* WHAT THE EXERCISE ASKS *
Take the listing below and print exactly the lines starting at the line containing "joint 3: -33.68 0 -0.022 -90" and ending at the line containing "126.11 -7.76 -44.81", both ends included, and no others.

DATASET EXTRACT Block Start

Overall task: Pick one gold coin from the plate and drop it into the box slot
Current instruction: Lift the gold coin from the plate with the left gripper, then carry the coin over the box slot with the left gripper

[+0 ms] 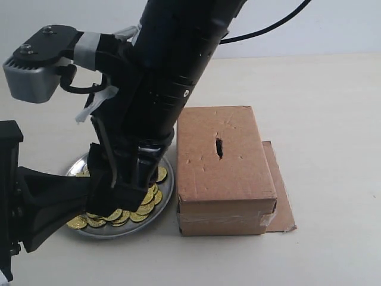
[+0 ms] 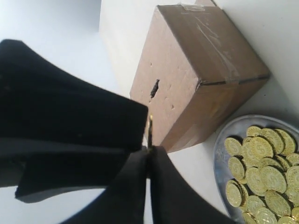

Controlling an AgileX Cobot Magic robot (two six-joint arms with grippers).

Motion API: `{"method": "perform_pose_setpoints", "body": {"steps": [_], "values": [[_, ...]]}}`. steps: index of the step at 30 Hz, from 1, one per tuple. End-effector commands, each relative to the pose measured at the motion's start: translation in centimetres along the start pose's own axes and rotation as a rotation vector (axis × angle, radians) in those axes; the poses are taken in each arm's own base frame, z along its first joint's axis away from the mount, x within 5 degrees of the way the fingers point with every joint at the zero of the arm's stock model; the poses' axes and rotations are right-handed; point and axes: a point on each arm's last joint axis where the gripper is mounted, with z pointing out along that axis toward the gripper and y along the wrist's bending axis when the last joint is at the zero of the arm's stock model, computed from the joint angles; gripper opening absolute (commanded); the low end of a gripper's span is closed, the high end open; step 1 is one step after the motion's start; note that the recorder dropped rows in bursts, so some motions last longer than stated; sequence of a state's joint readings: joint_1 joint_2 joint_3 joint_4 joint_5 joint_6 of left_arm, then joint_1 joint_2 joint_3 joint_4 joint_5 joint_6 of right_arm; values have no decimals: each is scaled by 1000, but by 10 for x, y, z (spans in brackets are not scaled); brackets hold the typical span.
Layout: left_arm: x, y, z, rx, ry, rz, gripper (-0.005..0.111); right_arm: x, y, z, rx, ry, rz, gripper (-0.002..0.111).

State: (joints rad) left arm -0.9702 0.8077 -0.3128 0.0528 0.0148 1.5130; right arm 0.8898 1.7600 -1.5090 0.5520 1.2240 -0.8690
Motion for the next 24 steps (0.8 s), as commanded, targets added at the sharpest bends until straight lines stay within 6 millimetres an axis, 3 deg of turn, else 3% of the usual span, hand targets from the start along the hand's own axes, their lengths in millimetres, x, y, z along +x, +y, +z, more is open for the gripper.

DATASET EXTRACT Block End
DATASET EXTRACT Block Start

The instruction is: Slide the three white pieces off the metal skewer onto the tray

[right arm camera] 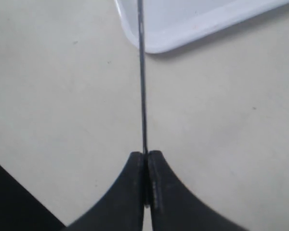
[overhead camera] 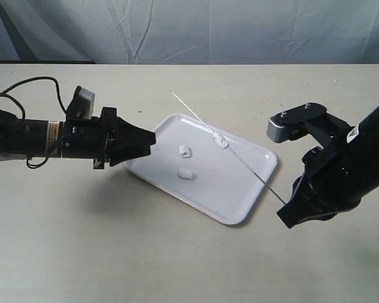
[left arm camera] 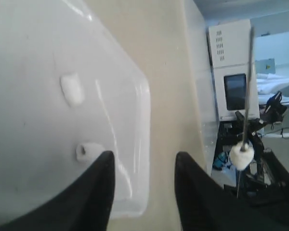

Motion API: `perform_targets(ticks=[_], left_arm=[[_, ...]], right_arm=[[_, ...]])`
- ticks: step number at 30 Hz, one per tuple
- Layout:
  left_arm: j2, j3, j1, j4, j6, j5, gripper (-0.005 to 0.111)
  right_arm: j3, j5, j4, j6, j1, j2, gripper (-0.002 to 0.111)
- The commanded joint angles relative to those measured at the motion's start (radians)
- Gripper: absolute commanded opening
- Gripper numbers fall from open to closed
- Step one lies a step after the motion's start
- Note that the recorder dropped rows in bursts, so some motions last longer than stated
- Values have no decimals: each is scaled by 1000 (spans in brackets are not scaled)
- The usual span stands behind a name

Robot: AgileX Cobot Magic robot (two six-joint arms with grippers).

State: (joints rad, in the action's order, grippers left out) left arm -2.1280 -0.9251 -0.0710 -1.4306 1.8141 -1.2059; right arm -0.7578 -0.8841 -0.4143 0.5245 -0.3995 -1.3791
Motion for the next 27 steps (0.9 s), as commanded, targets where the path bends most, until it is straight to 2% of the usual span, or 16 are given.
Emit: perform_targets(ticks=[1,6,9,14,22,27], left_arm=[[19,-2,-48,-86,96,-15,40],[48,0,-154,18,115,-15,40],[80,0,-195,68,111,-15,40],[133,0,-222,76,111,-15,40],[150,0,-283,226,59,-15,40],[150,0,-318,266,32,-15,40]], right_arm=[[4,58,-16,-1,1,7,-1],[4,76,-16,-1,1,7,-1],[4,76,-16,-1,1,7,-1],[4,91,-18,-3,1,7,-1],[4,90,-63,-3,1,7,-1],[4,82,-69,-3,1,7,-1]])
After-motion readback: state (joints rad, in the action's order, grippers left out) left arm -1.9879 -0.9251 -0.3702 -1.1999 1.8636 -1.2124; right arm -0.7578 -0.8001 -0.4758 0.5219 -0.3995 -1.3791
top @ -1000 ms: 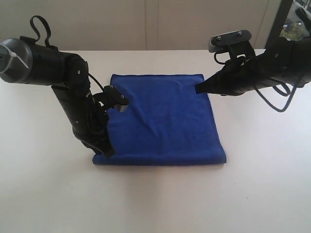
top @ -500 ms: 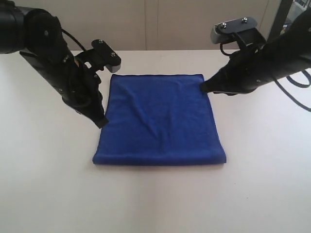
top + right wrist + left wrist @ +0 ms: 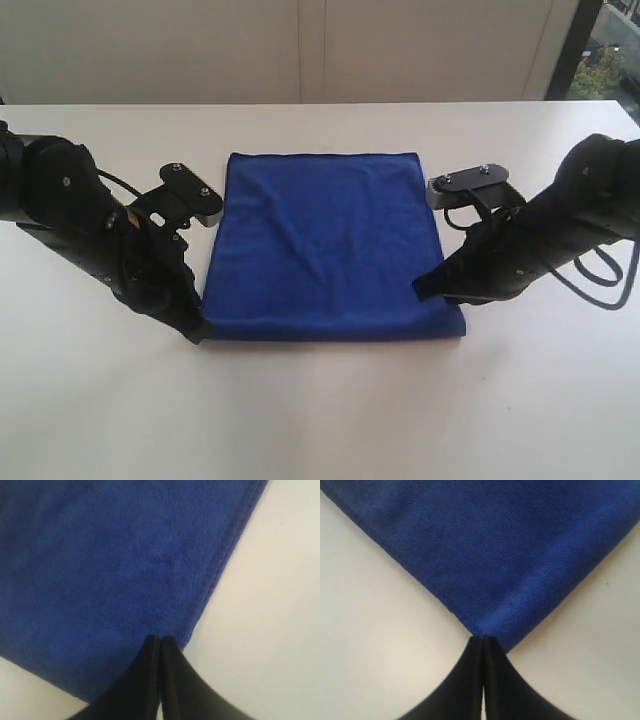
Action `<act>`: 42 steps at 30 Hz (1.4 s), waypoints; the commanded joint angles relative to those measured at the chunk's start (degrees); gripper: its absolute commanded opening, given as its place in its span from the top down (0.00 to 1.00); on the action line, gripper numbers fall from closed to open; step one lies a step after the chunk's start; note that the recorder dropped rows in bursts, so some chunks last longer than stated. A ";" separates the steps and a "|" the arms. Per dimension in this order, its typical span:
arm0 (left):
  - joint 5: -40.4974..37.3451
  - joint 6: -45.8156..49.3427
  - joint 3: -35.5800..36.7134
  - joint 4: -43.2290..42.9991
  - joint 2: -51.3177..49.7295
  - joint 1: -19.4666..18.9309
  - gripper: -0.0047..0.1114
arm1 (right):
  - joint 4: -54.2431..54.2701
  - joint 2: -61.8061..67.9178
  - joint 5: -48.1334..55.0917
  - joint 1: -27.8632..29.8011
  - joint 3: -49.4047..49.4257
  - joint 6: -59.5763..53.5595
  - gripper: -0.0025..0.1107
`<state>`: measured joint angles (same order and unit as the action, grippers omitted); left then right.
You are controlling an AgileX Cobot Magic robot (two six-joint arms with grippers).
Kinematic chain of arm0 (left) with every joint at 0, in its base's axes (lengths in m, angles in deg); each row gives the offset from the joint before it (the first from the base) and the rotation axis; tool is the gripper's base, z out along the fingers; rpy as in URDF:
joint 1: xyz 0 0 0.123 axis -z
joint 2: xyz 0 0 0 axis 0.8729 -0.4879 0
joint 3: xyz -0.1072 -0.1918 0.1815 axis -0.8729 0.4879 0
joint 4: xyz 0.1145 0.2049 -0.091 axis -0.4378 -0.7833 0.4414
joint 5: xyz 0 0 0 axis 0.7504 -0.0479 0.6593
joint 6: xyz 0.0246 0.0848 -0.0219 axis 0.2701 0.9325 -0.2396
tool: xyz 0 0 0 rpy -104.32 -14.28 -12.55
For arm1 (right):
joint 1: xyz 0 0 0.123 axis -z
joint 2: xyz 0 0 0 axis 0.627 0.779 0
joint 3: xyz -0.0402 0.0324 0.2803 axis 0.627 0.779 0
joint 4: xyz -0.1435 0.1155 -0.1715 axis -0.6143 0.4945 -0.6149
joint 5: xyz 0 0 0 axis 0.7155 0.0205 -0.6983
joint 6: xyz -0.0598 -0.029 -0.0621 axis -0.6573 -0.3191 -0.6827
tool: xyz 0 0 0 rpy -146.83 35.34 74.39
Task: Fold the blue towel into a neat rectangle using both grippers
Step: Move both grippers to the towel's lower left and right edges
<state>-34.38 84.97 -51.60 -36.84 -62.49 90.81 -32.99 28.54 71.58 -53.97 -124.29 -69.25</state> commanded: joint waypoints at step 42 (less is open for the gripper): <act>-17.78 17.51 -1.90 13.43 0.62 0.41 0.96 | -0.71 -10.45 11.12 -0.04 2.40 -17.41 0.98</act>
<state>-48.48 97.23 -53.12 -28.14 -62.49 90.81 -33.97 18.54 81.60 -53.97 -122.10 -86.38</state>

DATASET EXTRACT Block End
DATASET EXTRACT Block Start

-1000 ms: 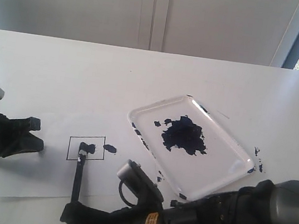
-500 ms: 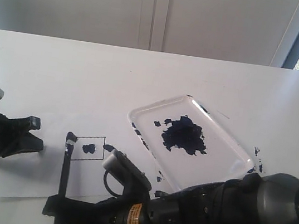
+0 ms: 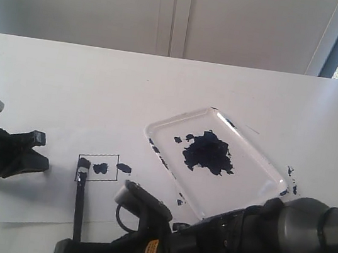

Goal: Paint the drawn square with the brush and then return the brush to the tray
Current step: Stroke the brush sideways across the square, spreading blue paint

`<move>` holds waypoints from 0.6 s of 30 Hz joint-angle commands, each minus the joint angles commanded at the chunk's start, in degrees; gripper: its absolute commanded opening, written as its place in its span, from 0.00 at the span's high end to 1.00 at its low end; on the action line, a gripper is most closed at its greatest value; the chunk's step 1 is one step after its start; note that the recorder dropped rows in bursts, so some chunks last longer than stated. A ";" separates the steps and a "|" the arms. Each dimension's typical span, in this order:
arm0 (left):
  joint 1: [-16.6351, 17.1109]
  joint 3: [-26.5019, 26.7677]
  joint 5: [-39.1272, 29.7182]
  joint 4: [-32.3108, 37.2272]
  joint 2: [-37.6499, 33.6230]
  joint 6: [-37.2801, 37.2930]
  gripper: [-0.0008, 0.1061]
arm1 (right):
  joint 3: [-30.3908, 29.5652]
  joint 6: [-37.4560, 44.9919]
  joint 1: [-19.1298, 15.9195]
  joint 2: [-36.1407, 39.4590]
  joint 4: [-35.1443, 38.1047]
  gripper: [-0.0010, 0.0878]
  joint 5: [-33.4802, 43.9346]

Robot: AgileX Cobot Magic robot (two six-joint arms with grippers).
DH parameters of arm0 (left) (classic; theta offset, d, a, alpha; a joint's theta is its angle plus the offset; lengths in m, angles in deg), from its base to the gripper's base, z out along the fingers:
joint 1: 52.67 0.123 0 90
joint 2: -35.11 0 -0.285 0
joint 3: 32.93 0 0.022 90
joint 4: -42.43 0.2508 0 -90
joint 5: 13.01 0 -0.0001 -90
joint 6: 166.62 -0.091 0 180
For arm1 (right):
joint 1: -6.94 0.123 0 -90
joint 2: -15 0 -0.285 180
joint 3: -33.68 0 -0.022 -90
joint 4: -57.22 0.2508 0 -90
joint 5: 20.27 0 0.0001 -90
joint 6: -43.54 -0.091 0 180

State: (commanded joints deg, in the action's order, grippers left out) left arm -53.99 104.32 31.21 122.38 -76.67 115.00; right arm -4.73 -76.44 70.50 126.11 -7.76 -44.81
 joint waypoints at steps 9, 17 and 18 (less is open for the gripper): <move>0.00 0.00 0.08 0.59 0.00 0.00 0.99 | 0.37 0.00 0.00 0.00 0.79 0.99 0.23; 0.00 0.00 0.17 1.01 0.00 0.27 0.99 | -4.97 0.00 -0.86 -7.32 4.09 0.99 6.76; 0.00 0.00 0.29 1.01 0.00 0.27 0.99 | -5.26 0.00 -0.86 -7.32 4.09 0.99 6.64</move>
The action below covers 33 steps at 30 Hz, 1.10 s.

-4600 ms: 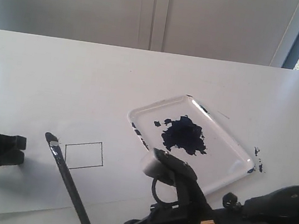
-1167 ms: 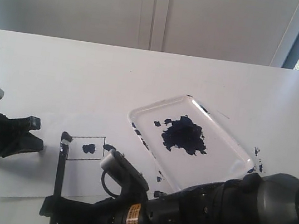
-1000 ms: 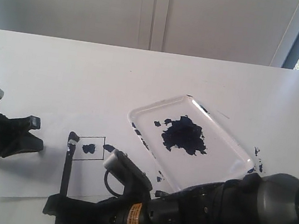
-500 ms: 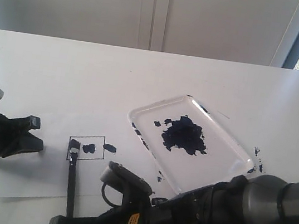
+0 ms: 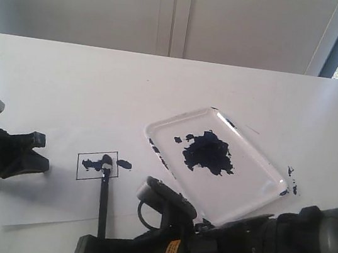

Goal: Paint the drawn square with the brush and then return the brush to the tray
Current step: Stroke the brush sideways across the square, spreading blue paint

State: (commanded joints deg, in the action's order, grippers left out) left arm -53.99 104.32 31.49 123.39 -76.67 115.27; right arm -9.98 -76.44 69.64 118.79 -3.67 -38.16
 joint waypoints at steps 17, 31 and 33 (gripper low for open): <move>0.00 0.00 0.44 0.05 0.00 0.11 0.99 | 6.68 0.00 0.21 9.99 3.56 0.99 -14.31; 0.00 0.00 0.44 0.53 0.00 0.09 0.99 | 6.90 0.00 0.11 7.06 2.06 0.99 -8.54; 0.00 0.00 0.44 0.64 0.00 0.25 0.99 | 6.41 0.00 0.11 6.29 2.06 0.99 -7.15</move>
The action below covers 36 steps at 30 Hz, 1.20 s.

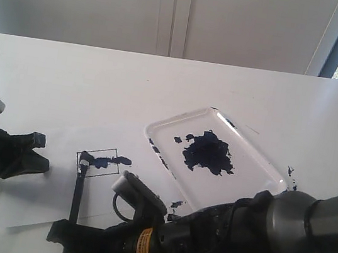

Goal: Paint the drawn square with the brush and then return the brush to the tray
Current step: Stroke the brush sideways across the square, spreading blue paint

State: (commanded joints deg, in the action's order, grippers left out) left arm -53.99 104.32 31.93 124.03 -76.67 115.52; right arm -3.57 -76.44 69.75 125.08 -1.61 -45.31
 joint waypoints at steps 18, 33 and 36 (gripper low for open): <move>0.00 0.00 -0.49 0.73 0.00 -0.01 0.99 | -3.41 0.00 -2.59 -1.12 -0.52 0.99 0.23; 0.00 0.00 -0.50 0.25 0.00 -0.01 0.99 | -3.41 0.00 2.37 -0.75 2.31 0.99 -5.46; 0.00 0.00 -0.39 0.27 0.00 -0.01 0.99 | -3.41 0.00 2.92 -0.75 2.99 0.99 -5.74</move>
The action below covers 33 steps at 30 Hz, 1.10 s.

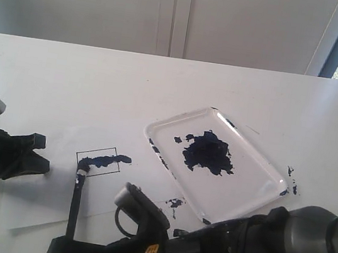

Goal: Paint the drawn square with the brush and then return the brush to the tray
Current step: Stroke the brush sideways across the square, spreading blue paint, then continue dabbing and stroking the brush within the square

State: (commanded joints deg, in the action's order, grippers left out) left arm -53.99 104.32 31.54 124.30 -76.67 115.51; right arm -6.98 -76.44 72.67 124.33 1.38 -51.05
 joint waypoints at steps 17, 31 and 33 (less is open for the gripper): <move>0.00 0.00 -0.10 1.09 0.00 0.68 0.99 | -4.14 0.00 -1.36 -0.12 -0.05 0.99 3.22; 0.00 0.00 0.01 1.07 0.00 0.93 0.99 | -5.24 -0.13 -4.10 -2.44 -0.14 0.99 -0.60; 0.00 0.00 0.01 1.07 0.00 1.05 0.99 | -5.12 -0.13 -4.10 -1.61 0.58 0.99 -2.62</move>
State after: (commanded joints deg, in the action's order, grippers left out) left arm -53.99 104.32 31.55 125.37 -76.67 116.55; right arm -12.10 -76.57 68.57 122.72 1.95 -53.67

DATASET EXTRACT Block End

* REPLY *
joint 3: -33.68 0 -0.022 -90
joint 4: -57.22 0.2508 0 -90
joint 5: 20.27 0 0.0001 -90
joint 6: -43.54 -0.091 0 180

State: (commanded joints deg, in the action's order, grippers left out) left arm -53.99 104.32 31.21 122.38 -76.67 115.00; right arm -4.73 -76.44 70.50 126.11 -7.76 -44.81

The reply to this exercise is complete.